In a phone call with the BBC, Spotlite USA, a company behind Kodak KashMiner, CEO Halston Mikail said the US Securities and Exchange Commission (SEC) had prevented the scheme from going ahead. Instead of renting, they now intend to run their operations privately somewhere in Iceland.

A Kodak spokesperson emphasizes that, “While you saw units at CES from our licensee Spotlite, the KashMiner is not a Kodak brand licensed product. Units were not installed at our headquarters.”

Companies can license the Kodak brand to put it on their own product, an action that is not unheard of in the case of many big-name brands. Spotlite USA is one of them, and it showed off a Bitcoin-mining computer labelled Kodak KashMiner in January and told the BBC that it planned to let people rent the machines.
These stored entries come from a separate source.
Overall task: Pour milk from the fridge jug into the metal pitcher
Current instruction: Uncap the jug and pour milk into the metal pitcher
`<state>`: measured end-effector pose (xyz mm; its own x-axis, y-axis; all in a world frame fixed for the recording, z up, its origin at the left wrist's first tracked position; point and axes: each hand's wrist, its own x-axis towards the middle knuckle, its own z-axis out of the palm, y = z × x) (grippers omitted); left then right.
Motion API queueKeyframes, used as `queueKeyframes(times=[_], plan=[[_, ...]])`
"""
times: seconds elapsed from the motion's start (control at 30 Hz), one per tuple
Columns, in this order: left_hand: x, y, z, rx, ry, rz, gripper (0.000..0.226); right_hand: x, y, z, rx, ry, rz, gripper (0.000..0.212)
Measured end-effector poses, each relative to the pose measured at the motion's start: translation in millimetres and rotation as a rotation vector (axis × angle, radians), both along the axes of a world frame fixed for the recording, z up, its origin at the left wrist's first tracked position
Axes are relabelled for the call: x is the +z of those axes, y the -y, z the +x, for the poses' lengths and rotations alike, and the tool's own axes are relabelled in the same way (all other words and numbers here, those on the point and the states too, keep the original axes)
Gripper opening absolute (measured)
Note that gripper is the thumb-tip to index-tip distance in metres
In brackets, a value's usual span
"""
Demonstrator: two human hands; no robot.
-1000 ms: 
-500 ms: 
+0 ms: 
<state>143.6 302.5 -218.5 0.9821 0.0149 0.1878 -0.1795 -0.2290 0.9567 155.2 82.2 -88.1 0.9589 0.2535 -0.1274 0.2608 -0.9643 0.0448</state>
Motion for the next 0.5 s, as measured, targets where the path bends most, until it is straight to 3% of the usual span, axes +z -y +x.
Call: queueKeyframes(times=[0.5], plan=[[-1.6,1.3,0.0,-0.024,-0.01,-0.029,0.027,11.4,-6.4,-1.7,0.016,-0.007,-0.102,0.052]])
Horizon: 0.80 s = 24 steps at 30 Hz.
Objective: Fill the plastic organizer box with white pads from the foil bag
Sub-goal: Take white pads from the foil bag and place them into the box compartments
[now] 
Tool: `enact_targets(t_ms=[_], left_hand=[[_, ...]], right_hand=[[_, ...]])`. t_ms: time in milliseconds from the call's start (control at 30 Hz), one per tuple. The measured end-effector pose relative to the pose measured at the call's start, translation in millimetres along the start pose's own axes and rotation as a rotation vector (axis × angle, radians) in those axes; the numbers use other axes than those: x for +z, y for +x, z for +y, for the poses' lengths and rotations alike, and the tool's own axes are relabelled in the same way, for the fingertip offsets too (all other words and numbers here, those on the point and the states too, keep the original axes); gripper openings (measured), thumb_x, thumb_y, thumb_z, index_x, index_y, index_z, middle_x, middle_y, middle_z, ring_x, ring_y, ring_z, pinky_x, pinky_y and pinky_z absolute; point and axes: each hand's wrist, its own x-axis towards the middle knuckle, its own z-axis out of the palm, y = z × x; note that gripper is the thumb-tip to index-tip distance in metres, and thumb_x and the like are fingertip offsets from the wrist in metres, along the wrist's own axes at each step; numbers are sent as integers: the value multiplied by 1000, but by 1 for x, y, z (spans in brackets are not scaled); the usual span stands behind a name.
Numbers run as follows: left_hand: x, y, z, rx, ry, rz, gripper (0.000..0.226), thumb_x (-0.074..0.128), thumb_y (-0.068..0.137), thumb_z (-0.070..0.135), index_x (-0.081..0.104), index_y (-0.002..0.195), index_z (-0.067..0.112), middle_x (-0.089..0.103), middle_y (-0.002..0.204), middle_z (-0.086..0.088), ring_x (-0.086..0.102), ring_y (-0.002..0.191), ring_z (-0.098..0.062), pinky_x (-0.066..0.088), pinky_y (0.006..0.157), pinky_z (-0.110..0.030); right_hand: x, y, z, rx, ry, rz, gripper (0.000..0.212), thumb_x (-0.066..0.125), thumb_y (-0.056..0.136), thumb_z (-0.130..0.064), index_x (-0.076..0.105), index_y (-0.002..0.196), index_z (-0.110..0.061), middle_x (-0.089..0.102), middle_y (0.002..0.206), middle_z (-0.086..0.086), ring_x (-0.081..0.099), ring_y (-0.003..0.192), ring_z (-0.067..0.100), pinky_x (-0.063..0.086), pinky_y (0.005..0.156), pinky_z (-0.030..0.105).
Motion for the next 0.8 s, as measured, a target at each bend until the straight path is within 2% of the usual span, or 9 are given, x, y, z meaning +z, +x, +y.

They intended to let people pay an upfront fee of USD 3,400 to rent the KashMiner and keep a cut of any mined coins. Its chief executive Halston Mikail detailed plans to install hundreds of the devices at the Kodak headquarters in Rochester, New York, to take advantage of cheap electricity offered by an on-site power plant.

However, critics had labeled it a scam, saying that the advertised profits were “unachievable and misleading.” Spotlite promised monthly earnings of USD 375 for two years – where the upfront fee would be quickly paid off – but critics said that they did not take into account that Bitcoin mining is becoming increasingly difficult.